▶ [Try it]: Pick every line from the data that holds the word "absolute".
++++ Supplied material
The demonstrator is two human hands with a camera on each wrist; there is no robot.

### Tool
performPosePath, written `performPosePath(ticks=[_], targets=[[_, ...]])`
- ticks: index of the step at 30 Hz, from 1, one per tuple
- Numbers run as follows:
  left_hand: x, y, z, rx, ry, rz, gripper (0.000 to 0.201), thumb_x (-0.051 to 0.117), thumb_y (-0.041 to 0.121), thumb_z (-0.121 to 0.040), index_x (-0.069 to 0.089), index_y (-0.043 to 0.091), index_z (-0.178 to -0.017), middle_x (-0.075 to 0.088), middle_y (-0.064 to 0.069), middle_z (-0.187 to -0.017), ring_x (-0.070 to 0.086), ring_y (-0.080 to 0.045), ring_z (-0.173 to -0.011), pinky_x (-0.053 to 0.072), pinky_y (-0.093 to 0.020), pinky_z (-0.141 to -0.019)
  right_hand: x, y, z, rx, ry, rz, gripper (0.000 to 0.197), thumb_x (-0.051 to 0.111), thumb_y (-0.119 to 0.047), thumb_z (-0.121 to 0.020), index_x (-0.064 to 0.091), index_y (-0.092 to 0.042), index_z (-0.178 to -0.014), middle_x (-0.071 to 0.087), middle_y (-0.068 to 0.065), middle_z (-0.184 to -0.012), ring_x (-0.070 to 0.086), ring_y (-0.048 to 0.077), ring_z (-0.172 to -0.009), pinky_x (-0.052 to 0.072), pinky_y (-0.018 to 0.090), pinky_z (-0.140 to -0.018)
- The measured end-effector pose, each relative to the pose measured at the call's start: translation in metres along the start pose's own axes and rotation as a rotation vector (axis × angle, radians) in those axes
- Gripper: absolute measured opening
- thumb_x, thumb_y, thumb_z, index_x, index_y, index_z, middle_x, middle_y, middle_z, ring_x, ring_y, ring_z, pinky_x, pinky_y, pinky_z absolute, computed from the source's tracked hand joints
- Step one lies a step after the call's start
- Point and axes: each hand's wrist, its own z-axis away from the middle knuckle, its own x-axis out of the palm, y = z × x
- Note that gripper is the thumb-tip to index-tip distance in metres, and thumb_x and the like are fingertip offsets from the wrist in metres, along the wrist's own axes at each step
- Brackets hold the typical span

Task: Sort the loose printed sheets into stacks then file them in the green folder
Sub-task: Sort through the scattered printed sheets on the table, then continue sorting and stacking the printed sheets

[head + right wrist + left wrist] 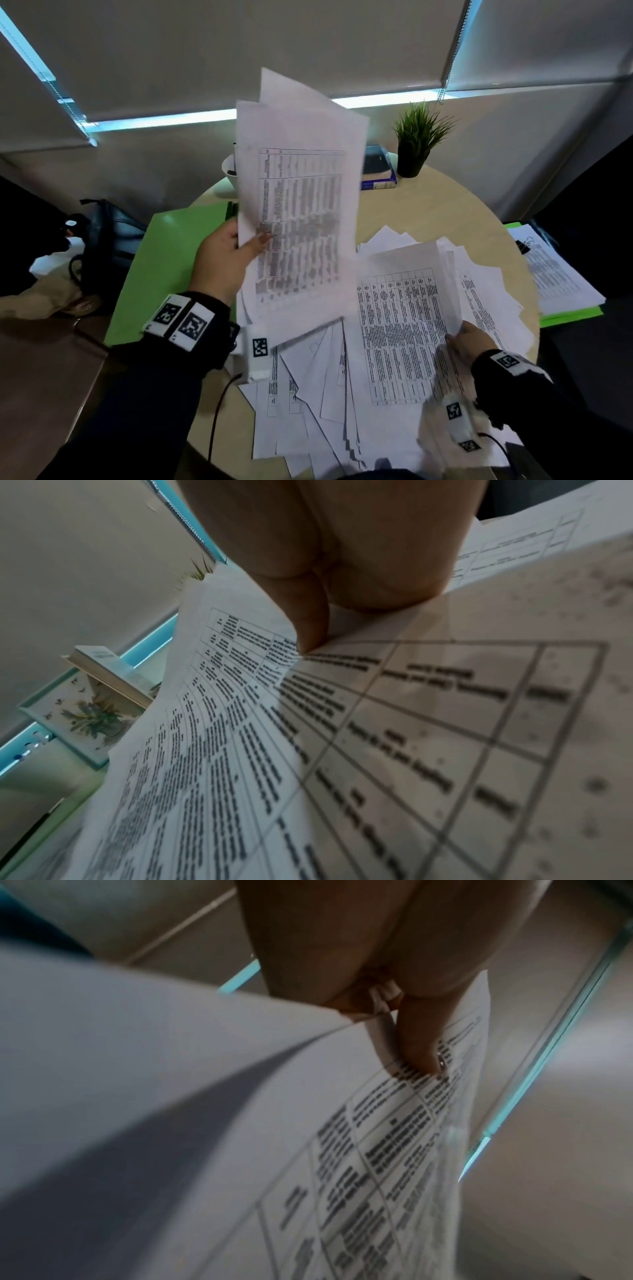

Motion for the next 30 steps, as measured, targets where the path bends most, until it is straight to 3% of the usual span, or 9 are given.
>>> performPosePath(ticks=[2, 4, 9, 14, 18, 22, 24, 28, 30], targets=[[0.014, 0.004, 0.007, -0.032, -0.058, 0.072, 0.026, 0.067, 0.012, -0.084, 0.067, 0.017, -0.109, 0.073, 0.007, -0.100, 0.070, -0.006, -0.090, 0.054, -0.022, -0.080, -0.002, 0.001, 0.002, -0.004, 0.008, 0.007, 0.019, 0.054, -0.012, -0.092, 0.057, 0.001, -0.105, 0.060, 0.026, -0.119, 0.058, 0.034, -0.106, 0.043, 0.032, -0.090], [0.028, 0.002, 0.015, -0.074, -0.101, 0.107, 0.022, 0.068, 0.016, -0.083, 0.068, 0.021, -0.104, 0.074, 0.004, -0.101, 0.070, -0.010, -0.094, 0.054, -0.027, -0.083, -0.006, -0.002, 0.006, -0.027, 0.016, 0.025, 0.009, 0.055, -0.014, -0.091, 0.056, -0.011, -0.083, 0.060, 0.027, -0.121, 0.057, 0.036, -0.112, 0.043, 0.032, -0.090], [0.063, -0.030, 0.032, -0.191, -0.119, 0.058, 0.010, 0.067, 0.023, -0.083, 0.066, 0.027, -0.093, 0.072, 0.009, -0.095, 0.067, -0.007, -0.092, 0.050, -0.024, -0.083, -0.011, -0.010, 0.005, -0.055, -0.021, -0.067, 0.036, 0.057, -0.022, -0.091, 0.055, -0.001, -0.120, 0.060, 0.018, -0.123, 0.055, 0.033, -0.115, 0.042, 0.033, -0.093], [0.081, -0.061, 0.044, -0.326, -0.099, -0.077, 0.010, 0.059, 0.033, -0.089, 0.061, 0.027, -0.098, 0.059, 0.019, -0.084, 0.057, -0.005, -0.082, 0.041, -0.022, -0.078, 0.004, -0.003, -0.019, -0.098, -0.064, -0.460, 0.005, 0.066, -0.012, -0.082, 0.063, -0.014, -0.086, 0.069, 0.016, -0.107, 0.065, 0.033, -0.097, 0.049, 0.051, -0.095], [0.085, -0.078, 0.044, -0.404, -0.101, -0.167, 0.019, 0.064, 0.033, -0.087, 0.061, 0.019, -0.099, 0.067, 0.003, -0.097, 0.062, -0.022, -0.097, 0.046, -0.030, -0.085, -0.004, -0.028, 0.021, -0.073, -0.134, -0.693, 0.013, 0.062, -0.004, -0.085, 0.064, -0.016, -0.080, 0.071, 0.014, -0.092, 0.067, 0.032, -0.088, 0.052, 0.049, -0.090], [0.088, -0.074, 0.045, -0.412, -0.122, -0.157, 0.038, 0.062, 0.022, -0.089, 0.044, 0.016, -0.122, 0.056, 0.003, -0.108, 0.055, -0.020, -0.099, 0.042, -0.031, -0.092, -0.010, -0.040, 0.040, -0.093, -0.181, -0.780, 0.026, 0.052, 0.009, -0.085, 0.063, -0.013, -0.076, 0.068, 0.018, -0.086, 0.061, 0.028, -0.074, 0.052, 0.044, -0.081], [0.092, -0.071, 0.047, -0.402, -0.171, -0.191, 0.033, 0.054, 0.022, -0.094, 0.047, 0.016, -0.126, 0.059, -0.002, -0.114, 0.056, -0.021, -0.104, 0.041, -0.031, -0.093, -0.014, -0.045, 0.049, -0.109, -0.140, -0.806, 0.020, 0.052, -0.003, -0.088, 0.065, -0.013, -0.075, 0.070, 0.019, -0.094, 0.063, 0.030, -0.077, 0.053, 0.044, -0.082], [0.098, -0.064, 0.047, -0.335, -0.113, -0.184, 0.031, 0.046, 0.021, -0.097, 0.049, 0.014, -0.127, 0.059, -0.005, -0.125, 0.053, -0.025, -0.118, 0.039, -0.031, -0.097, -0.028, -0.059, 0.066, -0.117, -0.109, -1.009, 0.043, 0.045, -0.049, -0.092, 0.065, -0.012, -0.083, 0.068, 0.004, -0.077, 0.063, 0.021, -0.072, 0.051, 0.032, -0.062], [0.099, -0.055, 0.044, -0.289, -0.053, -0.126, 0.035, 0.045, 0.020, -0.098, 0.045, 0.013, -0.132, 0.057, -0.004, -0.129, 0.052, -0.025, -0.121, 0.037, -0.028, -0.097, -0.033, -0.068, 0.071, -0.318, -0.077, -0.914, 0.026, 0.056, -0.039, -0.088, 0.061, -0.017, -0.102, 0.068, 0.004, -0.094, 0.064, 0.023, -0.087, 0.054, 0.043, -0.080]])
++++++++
▶ [Output]:
- Gripper: absolute measured opening
- thumb_x, thumb_y, thumb_z, index_x, index_y, index_z, middle_x, middle_y, middle_z, ring_x, ring_y, ring_z, pinky_x, pinky_y, pinky_z absolute, computed from the source's tracked hand joints

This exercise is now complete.